▶ **Exercise brief**:
Find the word "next" in the data. Return every line where it appears.

** Materials provided follows **

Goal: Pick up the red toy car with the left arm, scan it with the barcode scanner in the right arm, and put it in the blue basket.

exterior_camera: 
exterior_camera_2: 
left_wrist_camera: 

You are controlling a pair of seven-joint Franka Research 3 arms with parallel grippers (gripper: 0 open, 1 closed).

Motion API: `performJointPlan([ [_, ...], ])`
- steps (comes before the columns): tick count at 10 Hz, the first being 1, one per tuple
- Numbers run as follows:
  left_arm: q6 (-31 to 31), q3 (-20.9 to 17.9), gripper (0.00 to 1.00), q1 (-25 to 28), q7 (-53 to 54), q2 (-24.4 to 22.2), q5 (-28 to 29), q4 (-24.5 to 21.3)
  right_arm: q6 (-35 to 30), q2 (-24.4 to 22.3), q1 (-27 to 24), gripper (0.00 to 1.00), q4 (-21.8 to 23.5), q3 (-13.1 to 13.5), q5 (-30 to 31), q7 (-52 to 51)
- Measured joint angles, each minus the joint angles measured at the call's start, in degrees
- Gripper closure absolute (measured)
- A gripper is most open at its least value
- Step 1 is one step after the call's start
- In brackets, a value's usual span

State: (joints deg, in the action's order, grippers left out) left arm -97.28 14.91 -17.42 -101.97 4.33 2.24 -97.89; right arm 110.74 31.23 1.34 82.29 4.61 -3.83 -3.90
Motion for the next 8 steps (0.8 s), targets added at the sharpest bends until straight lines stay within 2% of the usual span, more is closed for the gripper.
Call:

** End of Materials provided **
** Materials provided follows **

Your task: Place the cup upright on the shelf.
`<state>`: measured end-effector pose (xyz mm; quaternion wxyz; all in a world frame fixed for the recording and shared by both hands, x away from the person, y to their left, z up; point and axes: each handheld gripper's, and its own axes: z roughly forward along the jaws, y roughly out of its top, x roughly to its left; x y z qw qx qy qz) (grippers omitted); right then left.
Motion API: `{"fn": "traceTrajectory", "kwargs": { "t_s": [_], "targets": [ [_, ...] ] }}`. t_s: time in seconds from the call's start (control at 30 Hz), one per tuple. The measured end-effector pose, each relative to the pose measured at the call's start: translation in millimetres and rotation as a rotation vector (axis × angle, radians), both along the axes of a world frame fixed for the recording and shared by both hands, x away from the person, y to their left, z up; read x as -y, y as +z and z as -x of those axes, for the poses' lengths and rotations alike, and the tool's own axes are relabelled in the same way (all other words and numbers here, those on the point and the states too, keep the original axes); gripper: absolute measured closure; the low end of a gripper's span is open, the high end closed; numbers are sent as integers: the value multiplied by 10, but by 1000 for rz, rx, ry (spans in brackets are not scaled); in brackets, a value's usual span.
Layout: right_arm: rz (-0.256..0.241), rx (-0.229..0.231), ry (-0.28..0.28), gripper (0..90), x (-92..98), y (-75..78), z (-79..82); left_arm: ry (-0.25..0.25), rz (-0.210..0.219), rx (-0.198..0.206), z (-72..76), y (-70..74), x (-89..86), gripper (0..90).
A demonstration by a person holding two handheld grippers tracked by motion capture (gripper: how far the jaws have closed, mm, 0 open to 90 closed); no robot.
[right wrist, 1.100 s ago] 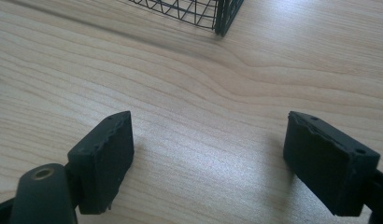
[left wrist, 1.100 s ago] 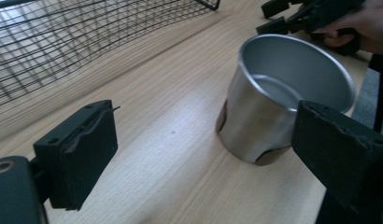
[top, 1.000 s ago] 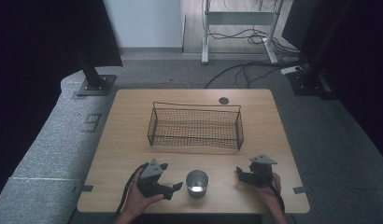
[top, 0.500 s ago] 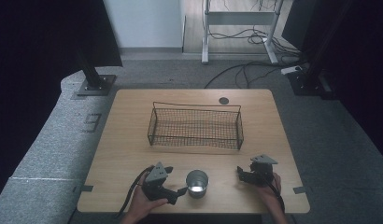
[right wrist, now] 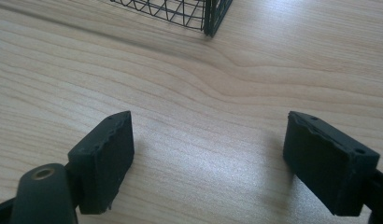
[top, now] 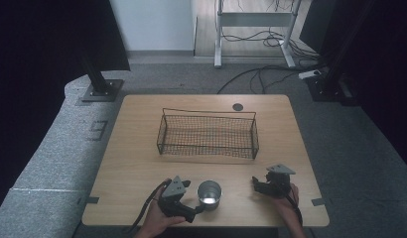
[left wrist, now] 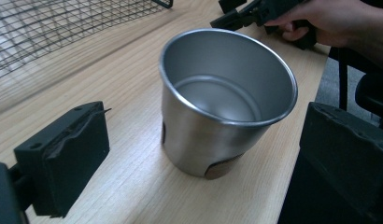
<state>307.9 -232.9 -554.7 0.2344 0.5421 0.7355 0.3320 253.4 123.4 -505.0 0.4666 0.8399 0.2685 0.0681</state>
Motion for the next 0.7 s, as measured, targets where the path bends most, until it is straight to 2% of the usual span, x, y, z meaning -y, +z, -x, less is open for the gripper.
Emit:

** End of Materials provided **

▶ **Written reply**:
Motion for the next 8 steps (0.8 s), targets added at the sharpest bends until straight lines stay within 2% of the usual span, more is closed for the gripper.
Motion for the next 0.7 s, as measured, targets where the path bends most, until it is straight to 2% of the usual span, x, y, z meaning -y, +z, -x, less is open for the gripper.

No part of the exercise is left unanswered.